One detail worth considering is where in the chain bloom belongs. On one hand, you could place it first and rely on the processor to refine and bring out the best in the material before adding anything else. Conversely, you can place bloom at the end of the chain for a nice sheen that corrects any unwanted details brought on by prior processing. Pop bloom in the middle of the chain, or use 10 instances of it on each of your 100 tracks and build a fire from your smoldering CPU. I don’t know, you do you! Joking aside, bloom is a processing-intensive plugin, but I’ve had no issues running a handful of instances of it in a relatively large session.

Have a listen to oeksound bloom on a variety of sources and hear for yourself:

Note: In this example on stacked vocals, Version A is with no effect, Version B is with a moderate amount of bloom added, and Version C is with bloom squashing the signal.

If you like what you hear, participate in this month’s remix contest and take a shot at your own version of “Move It” by SIGNALS

Note: In this example on drum buss, Version A is with no effect, Version B is with a moderate amount of bloom added, and Version C is with bloom squashing the signal.

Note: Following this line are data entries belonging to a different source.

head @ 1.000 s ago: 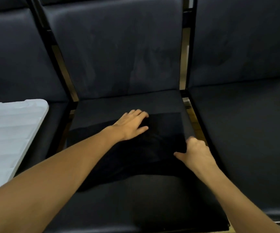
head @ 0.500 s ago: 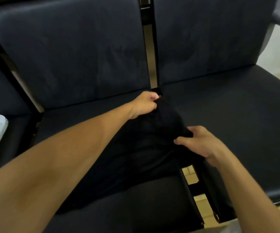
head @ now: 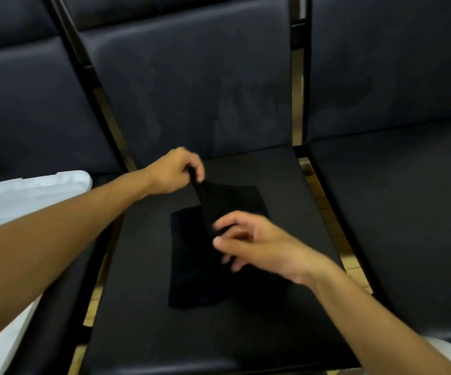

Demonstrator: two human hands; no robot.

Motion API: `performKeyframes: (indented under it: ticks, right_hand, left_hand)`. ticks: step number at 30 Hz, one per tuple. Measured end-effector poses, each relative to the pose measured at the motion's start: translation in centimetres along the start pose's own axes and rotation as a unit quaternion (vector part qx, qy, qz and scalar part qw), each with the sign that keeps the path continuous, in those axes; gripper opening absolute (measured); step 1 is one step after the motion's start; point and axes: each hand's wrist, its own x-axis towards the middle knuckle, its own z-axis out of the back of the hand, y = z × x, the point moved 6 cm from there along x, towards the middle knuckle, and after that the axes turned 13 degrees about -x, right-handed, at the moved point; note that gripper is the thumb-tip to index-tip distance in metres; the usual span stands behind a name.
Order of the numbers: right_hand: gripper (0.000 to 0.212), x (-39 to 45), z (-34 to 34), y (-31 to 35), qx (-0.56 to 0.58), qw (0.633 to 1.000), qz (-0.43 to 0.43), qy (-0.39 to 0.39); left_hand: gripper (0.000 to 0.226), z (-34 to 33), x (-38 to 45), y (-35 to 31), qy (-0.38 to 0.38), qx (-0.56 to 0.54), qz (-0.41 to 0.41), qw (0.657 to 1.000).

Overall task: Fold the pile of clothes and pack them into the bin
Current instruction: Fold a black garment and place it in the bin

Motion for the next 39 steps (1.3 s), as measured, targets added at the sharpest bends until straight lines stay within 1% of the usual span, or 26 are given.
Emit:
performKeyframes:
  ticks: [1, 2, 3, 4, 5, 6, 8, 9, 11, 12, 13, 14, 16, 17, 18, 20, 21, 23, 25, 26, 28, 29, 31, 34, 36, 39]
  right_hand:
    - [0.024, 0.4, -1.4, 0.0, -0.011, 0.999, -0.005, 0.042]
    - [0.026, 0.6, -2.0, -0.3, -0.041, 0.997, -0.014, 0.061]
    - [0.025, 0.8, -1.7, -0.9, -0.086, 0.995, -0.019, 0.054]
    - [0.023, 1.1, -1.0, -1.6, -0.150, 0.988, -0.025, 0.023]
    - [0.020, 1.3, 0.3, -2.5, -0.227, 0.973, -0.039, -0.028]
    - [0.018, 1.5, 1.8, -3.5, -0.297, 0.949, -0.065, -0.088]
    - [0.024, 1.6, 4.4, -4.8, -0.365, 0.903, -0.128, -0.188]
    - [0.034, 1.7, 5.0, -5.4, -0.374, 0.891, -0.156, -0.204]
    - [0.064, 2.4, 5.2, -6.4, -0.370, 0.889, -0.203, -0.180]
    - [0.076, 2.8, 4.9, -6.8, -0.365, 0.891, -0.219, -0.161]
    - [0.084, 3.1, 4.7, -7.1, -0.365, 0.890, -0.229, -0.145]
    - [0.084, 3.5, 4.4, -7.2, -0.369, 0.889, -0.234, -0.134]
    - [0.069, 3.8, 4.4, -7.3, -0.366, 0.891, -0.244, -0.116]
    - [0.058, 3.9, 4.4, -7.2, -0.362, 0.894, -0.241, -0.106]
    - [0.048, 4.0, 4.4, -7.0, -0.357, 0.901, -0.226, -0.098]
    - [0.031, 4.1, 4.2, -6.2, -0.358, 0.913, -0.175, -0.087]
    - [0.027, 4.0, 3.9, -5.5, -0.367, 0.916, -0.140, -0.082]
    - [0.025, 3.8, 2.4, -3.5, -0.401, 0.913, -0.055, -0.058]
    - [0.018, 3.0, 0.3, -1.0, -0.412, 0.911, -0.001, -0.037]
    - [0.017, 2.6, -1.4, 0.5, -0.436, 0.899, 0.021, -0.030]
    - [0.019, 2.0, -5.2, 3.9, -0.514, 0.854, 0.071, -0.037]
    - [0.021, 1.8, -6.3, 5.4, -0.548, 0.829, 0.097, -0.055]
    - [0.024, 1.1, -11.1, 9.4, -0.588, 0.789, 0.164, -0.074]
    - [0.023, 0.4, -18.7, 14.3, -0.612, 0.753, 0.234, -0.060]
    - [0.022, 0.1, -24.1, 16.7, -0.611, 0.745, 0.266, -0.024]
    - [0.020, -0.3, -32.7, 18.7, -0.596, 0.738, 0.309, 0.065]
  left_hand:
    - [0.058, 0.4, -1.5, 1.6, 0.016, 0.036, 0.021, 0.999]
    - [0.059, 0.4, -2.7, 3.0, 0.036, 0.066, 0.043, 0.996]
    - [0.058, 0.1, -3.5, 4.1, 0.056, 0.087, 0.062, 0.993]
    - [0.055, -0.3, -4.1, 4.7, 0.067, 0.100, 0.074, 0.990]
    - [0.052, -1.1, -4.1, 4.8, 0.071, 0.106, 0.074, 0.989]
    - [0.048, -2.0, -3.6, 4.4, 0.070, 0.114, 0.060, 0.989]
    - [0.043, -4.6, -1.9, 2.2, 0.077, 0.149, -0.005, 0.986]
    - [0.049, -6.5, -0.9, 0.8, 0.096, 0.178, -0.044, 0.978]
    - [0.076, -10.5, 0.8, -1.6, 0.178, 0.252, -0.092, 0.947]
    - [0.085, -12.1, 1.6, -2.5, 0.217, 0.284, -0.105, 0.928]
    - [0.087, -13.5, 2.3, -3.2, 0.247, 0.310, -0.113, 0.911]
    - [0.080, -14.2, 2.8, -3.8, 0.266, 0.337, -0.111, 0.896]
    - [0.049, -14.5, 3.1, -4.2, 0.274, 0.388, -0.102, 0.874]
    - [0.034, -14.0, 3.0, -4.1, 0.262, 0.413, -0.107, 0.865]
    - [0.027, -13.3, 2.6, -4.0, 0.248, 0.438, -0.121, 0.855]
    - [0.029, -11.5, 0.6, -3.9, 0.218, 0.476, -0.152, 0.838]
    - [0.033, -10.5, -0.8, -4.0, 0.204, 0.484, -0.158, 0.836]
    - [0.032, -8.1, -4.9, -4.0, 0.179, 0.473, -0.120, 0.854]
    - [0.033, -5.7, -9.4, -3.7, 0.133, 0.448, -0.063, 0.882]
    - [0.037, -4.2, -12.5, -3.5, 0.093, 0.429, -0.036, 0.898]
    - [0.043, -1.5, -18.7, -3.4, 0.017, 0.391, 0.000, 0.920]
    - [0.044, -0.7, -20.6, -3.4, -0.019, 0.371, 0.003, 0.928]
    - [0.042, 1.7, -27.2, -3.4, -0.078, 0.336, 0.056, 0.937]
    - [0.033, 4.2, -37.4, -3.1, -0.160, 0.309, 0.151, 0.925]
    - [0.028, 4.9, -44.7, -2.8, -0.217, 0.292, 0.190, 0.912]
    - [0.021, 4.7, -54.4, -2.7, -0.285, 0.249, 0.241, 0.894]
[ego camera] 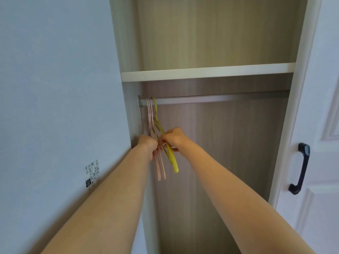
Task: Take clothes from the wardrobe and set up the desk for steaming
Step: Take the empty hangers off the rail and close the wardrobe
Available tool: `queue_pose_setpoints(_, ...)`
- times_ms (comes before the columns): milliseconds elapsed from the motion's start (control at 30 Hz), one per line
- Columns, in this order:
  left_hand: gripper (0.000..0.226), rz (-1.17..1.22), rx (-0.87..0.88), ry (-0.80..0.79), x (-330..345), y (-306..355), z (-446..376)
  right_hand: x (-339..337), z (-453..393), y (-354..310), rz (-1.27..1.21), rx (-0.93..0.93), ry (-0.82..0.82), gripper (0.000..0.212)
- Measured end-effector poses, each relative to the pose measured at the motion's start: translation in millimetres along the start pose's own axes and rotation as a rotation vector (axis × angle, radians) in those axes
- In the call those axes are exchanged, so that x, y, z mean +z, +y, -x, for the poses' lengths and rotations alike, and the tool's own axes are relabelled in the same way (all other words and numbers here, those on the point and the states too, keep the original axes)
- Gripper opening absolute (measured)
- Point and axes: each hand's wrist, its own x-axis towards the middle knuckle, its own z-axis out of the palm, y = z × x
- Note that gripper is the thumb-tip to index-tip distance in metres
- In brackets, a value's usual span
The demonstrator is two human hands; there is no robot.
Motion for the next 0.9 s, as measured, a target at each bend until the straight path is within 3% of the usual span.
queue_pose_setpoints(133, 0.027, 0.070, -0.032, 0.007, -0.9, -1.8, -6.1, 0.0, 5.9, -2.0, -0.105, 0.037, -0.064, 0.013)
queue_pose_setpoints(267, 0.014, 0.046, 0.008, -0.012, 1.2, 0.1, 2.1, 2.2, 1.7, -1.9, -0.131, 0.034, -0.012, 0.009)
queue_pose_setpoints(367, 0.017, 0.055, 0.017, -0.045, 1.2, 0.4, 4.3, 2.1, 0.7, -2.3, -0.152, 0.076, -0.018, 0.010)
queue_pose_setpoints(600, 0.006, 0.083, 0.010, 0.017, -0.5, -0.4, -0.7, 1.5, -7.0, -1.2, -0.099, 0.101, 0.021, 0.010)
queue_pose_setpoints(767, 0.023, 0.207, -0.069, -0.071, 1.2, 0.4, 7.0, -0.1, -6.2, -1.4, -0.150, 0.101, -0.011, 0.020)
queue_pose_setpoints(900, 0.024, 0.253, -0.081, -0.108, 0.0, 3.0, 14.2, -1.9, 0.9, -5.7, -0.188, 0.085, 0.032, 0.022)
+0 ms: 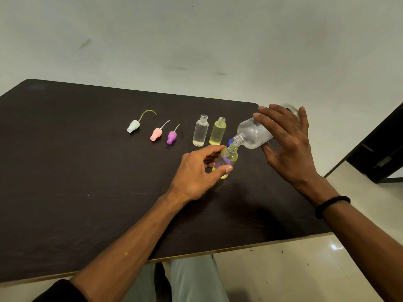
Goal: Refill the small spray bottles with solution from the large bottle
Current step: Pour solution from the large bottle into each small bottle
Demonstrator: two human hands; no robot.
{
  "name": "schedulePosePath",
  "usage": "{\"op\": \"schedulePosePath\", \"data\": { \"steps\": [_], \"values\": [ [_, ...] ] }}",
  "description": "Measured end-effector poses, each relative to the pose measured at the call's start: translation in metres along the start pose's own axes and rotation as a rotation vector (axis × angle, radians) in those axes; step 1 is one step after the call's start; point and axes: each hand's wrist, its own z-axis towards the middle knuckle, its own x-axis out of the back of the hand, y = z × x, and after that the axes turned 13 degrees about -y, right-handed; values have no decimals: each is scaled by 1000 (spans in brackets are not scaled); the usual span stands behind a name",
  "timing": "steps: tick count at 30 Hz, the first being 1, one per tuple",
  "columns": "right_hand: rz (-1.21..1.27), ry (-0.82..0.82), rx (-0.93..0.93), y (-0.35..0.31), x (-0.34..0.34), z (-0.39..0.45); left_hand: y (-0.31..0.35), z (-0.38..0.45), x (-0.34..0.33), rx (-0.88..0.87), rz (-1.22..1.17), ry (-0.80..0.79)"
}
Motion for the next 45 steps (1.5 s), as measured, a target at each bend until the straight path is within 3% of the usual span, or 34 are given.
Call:
{"op": "schedulePosePath", "data": {
  "steps": [45],
  "values": [
    [-58, 15, 55, 3, 2, 2, 0, 1, 0, 19, 27, 10]
  ]
}}
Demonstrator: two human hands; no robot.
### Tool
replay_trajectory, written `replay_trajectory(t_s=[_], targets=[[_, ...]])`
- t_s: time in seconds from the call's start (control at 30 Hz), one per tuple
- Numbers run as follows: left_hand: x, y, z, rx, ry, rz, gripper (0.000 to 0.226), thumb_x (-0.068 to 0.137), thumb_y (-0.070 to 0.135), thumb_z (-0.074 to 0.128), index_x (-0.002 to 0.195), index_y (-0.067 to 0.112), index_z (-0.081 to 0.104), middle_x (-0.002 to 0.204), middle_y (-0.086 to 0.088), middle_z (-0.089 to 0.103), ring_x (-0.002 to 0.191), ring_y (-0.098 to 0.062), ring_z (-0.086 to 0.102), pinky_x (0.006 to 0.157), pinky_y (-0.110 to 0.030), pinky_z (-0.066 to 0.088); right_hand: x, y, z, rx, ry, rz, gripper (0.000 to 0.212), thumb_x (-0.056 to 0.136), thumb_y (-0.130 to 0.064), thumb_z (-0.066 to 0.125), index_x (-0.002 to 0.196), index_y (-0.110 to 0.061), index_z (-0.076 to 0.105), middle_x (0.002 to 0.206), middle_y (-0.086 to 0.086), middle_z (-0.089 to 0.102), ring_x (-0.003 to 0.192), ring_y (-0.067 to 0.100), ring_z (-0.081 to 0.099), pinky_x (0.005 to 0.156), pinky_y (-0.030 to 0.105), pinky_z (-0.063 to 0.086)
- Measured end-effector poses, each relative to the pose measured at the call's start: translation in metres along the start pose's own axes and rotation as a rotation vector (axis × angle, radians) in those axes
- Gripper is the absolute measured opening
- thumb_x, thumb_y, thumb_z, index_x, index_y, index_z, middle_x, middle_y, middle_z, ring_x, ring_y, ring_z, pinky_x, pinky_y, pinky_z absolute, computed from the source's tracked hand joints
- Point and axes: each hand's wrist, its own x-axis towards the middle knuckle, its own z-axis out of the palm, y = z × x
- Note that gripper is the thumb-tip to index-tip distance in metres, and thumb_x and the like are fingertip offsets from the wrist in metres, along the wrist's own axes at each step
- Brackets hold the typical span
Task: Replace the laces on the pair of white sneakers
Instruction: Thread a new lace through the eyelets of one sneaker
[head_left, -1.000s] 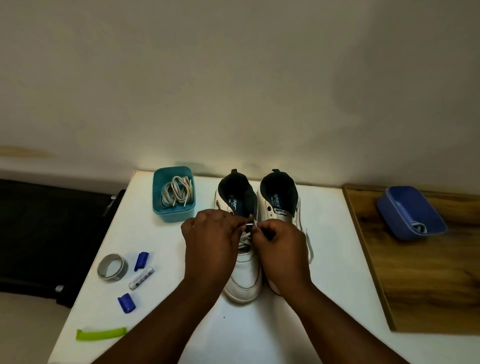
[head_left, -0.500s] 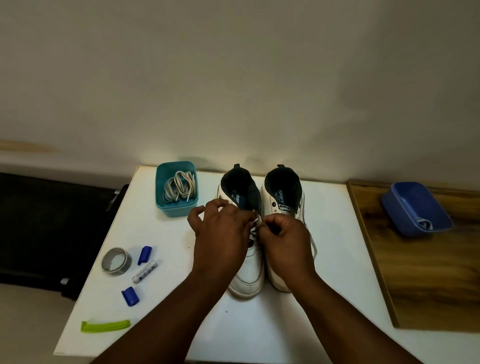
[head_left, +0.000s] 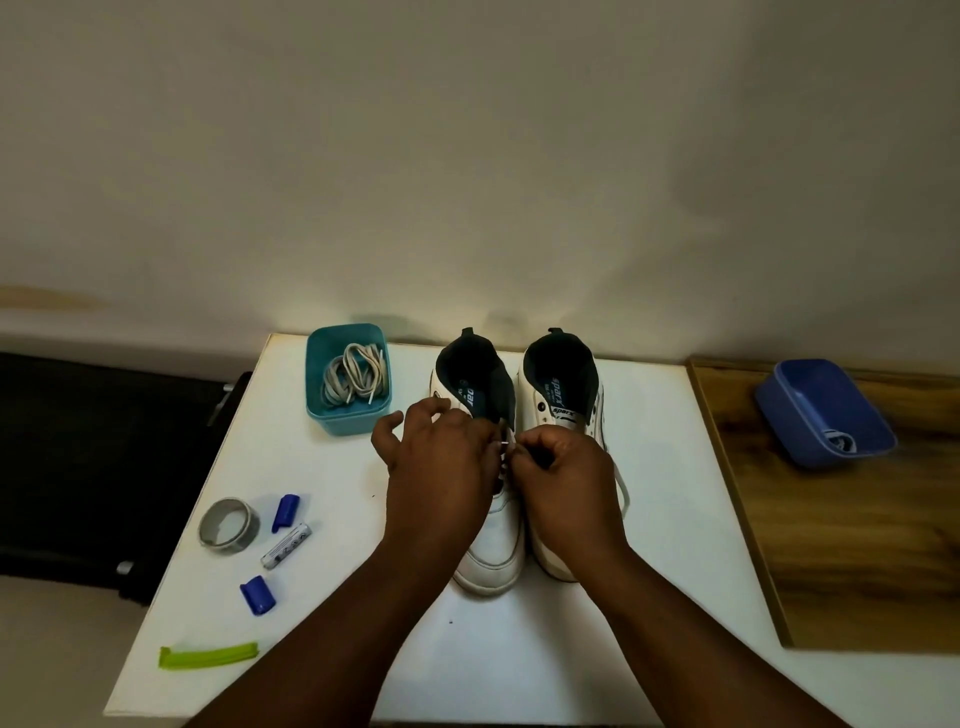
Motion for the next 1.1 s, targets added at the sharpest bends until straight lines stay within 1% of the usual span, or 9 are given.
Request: replay_trajectory(t_s=[0.27,0.4,0.57,0.7,0.8,0.9,0.97,1.03,1.1], targets=[[-0.001,0.004,0.003,-0.142,0.004,-0.090,0.010,0.092,0.038,0.064,0.095,0.035,0.072,0.101,0.016,0.071,0.127,-0.017,0.047,0.099,-0.046,0.025,0.000,0.001,0.000,0.003,-0.020,-0.022,0.011,0.092,-0.022,0.070,0.086,-0.026,0.078,0.074,-0.012,0.072,0.073,0.001,0.067,0.067,0.024,0.055],[-0.002,0.002,0.004,-0.087,-0.009,-0.039,0.013,0.092,0.034,0.060,0.098,0.038,0.071,0.107,0.017,0.069,0.126,-0.021,0.048,0.101,-0.050,0.028,0.005,0.006,-0.001,-0.073,-0.012,-0.042,0.030,0.102,-0.029,0.056,0.074,-0.021,0.061,0.064,-0.005,0.060,0.063,0.008,0.057,0.061,0.035,0.047],[-0.001,0.002,0.005,-0.042,-0.029,-0.034,0.019,0.095,0.035,0.054,0.104,0.041,0.070,0.111,0.016,0.067,0.128,-0.022,0.048,0.105,-0.054,0.030,0.003,0.008,-0.001,-0.230,-0.001,-0.122,0.007,0.100,-0.031,0.058,0.095,-0.029,0.063,0.081,-0.009,0.068,0.077,0.011,0.064,0.069,0.037,0.054],[0.001,0.000,0.002,-0.042,-0.048,-0.033,0.019,0.097,0.043,0.053,0.107,0.043,0.069,0.113,0.017,0.067,0.133,-0.021,0.044,0.111,-0.057,0.023,0.002,-0.001,-0.007,-0.305,0.034,-0.180,0.012,0.100,-0.028,0.056,0.088,-0.028,0.057,0.071,-0.008,0.060,0.067,0.008,0.057,0.058,0.031,0.045],[0.000,0.001,-0.007,-0.038,-0.094,-0.031,0.029,0.094,0.054,0.048,0.115,0.045,0.066,0.120,0.017,0.065,0.138,-0.019,0.040,0.116,-0.057,0.014,0.013,-0.010,-0.027,-0.134,0.305,-0.130,0.016,0.101,-0.024,0.049,0.086,-0.026,0.053,0.072,-0.008,0.057,0.063,0.007,0.054,0.056,0.033,0.045],[-0.003,-0.003,-0.015,0.014,-0.131,-0.019,0.045,0.089,0.071,0.043,0.121,0.045,0.063,0.124,0.016,0.062,0.138,-0.017,0.039,0.117,-0.057,0.015,0.038,-0.013,-0.066,0.487,0.782,0.099,0.018,0.102,-0.018,0.043,0.089,-0.026,0.052,0.080,-0.004,0.057,0.061,0.011,0.054,0.059,0.040,0.048],[-0.003,-0.006,-0.018,0.043,-0.148,-0.011,0.053,0.085,0.078,0.044,0.124,0.046,0.060,0.127,0.016,0.061,0.138,-0.017,0.038,0.117,-0.057,0.015,0.039,-0.013,-0.082,0.749,0.904,0.138,0.010,0.103,-0.017,0.044,0.102,-0.025,0.051,0.093,-0.001,0.059,0.062,0.010,0.059,0.060,0.031,0.051],[-0.002,-0.007,-0.019,0.067,-0.163,-0.015,0.057,0.083,0.081,0.046,0.127,0.047,0.057,0.130,0.014,0.058,0.138,-0.018,0.038,0.117,-0.056,0.016,0.032,-0.015,-0.076,0.545,0.867,0.049,0.024,0.103,-0.019,0.054,0.127,-0.021,0.049,0.121,0.002,0.056,0.085,0.006,0.062,0.074,0.021,0.053],[-0.001,-0.007,-0.020,0.086,-0.166,-0.016,0.058,0.081,0.082,0.047,0.125,0.046,0.057,0.129,0.013,0.058,0.136,-0.019,0.039,0.115,-0.054,0.019,0.024,-0.009,-0.055,0.095,0.606,-0.064,0.041,0.099,-0.022,0.065,0.138,-0.019,0.052,0.143,0.007,0.042,0.115,0.010,0.050,0.094,0.020,0.049]])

Note: In this example on piano, Version A is with no effect, Version B is with a moderate amount of bloom added, and Version C is with bloom squashing the signal.

oeksound bloom summary

I’m excited to spend more time with oeksound bloom, as with its older siblings soothe2 and spiff, it’s quite feature-laden, and seeks to do something that not many other plugins do. Both of the other oeksound offerings are all over my sessions now, and I can say with confidence that bloom will find a home inserted on plenty of tracks while producing, mixing, and mastering music. I should say bloom is a subtle tonal sculpting processor, it absolutely will improve the sound of your individual tracks and therefore mixes, but if you’re expecting to pop it on tracks and have them sound entirely different, you might be let down, especially if you’re not using high-quality monitoring. For indie producers who don’t have access to pristine rooms, vintage mics, and colorful preamplifiers, bloom will help ‘raise the floor’ of your audio quality, and for seasoned professionals who are already working with fantastic recordings, bloom can serve as that last 5% to get productions across the finish line. Kudos to oeksound for delivering another winner, the hard work that went into bloom is undeniable.